Hazel: an excerpt from 'The Vapors: A Southern Family, the New York Mob, and the Rise and Fall of Ho

Hazel: an excerpt from ‘The Vapors: A Southern Family, the New York Mob, and the Rise and Fall of Hot Springs, America’s Forgotten Capital of Vice’



Excerpted from “The Vapors: A Southern Family, the New York Mob, and the Rise and Fall of Hot Springs, America’s Forgotten Capital of Vice” by David Hill. Published by Farrar, Straus and Giroux, July 2020. Copyright © 2020 by David Hill. All rights reserved.

April 4, 1935

Hazel wasn’t sure where she was headed. She was barely sixteen years old, sitting shotgun in her daddy’s Plymouth. They were driving down Highway 70 on the outskirts of Hot Springs, and they weren’t heading back toward Ohio.

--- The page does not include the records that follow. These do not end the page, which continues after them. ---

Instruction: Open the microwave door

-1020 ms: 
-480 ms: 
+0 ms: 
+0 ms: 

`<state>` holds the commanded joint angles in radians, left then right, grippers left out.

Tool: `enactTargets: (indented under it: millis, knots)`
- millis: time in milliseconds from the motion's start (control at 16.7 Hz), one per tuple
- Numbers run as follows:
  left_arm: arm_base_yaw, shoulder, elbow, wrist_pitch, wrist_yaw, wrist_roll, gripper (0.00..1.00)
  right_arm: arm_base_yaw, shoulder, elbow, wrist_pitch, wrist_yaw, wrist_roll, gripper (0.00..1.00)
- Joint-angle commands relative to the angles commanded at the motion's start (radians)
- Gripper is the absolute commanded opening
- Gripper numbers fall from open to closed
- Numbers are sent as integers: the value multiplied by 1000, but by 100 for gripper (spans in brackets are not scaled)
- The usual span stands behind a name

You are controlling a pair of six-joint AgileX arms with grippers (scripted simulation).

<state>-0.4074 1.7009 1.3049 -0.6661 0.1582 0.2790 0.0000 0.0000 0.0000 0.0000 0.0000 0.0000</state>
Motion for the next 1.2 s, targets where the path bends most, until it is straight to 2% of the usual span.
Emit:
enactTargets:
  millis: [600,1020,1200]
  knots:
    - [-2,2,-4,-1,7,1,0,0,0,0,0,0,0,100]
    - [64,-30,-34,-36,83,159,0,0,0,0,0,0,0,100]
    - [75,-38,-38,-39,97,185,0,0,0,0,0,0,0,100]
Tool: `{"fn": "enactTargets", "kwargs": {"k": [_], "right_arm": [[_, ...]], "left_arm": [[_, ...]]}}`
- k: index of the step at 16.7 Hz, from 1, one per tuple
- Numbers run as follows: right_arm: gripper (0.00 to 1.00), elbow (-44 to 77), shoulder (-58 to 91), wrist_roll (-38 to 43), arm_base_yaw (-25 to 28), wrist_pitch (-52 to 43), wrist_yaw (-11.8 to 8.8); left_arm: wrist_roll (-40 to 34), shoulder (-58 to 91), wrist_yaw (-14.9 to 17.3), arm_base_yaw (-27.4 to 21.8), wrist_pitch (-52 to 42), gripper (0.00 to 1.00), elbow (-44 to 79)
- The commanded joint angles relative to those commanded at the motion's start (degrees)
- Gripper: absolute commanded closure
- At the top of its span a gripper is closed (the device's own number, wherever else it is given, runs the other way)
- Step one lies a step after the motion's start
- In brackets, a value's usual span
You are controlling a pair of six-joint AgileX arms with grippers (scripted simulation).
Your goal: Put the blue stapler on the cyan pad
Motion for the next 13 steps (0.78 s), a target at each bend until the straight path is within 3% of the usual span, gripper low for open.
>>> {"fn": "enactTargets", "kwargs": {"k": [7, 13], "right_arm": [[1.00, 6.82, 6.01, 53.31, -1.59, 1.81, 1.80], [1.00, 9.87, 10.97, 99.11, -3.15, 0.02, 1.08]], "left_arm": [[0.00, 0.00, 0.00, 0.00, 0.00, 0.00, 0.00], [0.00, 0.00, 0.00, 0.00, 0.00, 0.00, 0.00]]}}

Clyde Welch turned off the highway onto a dirt road, the dust kicking up around the car like a brown storm cloud delivering them to their destination, a little farmhouse at the top of a big green hill. Clyde parked the car and looked toward the house. There on the wooden porch waiting for him was a tree trunk of a man, a long white beard draped on top of his dusty overalls. Clyde took a deep breath before he got out of the car, then headed up to meet the old man. Hazel knew this house and this old man. She watched from inside the Plymouth as her daddy shook hands and conversed with the father of Hollis Hill, the young man she had taken up with while she and Clyde were staying in Hot Springs. She was surprised that Clyde even knew about the boy. She couldn’t have known what to make of the two fathers having a conversation on the Hill family porch on Clyde and Hazel’s way out of town. Whatever it was about, it probably wasn’t good.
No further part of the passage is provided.